The attitude towards women isn’t restricted to the Malayalam film industry alone. Tamil director G.Suraaj recently made a comment about wanting his heroines to wear skimpy clothes and sizzle on-screen. He said, “…I don’t mind even if my heroine is not happy or comfortable… This is because audiences pay money to see the heroines in such clothes”, inviting harsh criticism from actors like Tamannaah, after which he offered a belated apology.

Two days ago, Tamil actor Varalaxmi Sarathkumar too, tweeted about her casting couch experience in the industry and about how people in the film world no longer batted an eyelid on hearing about such things.

Shobha Warrier, author and journalist, says that what we see in movies today is a clear reflection of what happens in society. “They make movies like this because, sadly, people enjoy watching such things. But watching such movies propagates wrong ideas as to what is socially accepted behaviour for men”, she says. It is a vicious circle, one that film makers have to make a conscious effort to break out of.

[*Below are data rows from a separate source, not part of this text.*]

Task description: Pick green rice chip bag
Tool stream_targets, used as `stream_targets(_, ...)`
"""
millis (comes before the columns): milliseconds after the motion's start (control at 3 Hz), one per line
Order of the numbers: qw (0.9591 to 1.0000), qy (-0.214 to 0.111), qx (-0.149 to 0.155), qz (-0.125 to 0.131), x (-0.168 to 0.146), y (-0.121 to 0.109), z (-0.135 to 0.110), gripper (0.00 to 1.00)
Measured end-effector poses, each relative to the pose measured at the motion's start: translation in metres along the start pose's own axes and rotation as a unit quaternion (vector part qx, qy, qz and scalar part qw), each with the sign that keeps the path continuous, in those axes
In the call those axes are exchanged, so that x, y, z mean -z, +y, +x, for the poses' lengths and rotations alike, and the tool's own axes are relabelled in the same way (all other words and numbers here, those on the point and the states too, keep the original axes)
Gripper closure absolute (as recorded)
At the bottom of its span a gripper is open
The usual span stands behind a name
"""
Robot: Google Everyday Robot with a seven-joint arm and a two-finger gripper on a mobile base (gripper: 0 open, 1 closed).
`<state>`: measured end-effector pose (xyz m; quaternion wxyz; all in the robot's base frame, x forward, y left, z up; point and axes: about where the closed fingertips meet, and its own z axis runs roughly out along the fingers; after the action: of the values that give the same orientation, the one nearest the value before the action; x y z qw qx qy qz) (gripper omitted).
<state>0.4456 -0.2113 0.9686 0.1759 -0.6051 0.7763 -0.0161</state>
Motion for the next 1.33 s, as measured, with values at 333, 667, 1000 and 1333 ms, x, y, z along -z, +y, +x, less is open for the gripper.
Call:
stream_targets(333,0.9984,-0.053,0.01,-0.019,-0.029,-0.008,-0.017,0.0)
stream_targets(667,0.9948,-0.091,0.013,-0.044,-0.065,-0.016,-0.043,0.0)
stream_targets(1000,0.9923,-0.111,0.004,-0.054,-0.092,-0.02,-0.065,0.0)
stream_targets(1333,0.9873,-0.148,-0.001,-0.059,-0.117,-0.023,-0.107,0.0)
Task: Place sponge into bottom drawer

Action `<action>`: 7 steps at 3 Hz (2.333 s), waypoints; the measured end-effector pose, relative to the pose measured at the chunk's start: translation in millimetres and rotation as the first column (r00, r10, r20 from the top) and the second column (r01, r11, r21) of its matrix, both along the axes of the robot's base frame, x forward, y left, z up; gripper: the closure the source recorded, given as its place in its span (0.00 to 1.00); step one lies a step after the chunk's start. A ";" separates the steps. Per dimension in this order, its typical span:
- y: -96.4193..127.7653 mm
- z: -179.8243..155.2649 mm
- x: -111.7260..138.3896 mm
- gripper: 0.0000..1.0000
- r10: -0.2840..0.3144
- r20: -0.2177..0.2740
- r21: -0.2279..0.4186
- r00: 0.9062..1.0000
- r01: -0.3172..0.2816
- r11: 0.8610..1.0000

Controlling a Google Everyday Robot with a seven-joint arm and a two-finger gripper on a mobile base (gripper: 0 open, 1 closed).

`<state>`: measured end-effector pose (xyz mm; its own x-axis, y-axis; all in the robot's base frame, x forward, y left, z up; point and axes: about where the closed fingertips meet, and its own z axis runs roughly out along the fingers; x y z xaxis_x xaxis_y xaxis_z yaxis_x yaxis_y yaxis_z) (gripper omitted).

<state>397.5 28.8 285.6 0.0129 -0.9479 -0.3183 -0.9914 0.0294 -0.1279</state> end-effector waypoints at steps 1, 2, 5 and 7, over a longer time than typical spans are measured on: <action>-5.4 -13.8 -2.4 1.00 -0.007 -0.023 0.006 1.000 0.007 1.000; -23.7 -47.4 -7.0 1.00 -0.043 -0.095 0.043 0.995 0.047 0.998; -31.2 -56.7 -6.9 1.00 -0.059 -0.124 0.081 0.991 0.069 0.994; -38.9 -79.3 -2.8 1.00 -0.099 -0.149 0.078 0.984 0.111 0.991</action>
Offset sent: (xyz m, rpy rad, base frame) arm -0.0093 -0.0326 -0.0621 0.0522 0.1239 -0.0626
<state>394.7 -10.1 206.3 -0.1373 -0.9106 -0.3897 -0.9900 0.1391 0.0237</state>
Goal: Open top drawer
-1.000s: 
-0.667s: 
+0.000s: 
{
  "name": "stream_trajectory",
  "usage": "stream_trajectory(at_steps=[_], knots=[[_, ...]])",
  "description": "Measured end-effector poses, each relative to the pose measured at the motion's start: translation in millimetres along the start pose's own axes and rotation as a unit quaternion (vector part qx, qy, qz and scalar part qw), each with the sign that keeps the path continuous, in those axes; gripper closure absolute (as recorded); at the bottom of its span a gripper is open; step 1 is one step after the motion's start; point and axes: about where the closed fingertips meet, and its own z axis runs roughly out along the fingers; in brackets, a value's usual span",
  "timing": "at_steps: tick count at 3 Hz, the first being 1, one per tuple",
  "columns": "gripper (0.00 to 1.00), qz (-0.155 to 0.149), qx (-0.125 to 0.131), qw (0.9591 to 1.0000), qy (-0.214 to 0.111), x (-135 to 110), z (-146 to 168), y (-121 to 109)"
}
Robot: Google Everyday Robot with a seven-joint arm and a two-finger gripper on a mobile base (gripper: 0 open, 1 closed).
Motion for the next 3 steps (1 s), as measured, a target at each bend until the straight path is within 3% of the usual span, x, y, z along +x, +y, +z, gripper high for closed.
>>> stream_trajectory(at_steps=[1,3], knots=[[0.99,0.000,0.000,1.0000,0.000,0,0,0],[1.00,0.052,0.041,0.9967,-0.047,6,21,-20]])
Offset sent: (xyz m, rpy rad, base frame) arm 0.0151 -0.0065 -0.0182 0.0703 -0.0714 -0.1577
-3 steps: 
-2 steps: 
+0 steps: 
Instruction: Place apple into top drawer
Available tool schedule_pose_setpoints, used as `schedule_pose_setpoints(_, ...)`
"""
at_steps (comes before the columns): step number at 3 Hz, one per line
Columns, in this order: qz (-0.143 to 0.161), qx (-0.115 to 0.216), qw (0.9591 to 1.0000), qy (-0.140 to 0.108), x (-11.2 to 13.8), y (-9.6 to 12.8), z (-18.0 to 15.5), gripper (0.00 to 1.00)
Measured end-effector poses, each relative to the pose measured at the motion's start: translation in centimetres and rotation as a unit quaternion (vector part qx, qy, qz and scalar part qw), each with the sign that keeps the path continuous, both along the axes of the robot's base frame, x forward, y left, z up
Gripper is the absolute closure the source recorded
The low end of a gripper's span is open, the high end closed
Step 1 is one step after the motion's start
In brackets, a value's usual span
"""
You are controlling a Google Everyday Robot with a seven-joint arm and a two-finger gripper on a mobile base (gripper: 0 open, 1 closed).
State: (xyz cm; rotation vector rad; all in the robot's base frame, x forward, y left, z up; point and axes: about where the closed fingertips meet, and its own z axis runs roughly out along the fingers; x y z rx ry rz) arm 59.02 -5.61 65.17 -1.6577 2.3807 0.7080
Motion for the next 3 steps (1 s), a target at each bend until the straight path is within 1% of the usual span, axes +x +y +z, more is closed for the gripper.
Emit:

National award winning film critic Baradwaj Rangan too, expressed his opinion on the incident. “Actors protesting the molestation of a colleague (rightly so) may just want to think about the respect heroines get in their films”, he tweeted.

Pramod Kumar, senior journalist at FirstPost, echoes his sentiments. “In movies, women are viewed as subjects, and not as human beings. Such double standards are completely unacceptable.”

The abducted actor is known to have lost several opportunities in the Malayalam cine industry, due to being on bad terms with Dileep, a leading male actor.  As a result, she had had to seek opportunities in other South Indian languages. Now that the media have started to look closely into the alleged conspiracy behind the incident, Dileep has come out on Facebook, proclaiming his innocence and slamming the media for suspecting his involvement. Consequently, the film chamber boycotted the media and decreed that no one from the industry would need to respond to queries by the media.

Even though the main accused in the case was apprehended by the police as he appeared in the magistrate’s court to surrender, the drama is far from over.

In the last decade, several women directors like Geetu Mohandas, Sreebala K Menon and Anjali Menon, have started to make their mark in Malayalam cinema. For instance, Geetu Mohandas’s film “Liar’s Dice” won two National Film Awards and was India’s official entry for the Best Foreign Language Film in the 87th Academy Awards in 2013. “Love 24*7”, by Sreebala K Menon, won the Kerala Sahitya Akademi Award in 2005.

Inspite of such achievements, Malayalam cinema continues to be a man-dominated industry. Unless film makers and actors put a check on the sexism and misogyny in their films and consider women their equal, both on-screen and off-screen, they will have no right or voice to speak out against the evils perpetrated against women in society, even if it against one of their own.